DATA BELOW START

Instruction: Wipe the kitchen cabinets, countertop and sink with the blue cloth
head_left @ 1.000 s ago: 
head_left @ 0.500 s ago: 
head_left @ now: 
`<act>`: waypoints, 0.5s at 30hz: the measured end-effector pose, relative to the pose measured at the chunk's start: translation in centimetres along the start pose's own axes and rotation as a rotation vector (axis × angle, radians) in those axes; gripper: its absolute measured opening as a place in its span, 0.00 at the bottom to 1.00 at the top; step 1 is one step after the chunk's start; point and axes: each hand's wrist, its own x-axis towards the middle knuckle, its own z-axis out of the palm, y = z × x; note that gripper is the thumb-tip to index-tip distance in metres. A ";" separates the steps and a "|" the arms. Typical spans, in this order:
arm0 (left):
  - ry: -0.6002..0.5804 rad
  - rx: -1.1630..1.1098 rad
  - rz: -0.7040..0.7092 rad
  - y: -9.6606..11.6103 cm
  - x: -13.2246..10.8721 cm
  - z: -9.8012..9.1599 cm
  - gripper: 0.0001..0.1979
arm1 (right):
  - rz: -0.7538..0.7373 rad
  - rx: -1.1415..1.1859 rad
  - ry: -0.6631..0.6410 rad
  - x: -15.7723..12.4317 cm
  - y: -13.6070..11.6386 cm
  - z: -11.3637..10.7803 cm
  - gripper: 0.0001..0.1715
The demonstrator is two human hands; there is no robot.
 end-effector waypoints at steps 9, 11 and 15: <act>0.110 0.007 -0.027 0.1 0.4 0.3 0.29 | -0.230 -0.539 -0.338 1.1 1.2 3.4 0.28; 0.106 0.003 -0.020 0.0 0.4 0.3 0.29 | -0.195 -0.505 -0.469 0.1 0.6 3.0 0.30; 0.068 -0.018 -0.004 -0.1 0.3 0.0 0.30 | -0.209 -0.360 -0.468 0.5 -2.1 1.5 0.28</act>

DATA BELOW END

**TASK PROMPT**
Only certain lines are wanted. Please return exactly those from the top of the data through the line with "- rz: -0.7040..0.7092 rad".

**ANSWER SPACE**
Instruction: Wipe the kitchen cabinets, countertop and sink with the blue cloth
head_left @ 1.000 s ago: 
head_left @ 0.500 s ago: 
head_left @ now: 
`<act>`: waypoints, 0.5s at 30hz: the measured end-effector pose, relative to the pose measured at the chunk's start: translation in centimetres along the start pose's own axes and rotation as a rotation vector (axis × angle, radians) in those axes; gripper: its absolute measured opening as a place in its span, 0.00 at the bottom to 1.00 at the top; step 1 is one step after the chunk's start; point and axes: each hand's wrist, its own x-axis towards the middle knuckle, its own z-axis out of the palm, y = z × x; note that gripper is the thumb-tip to index-tip distance in metres. A ";" separates the steps and a "|" the arms. Typical spans, in this order:
arm0 (left):
  - ry: -0.6002..0.5804 rad
  - rx: -1.1630..1.1098 rad
  - rz: -0.7040..0.7092 rad

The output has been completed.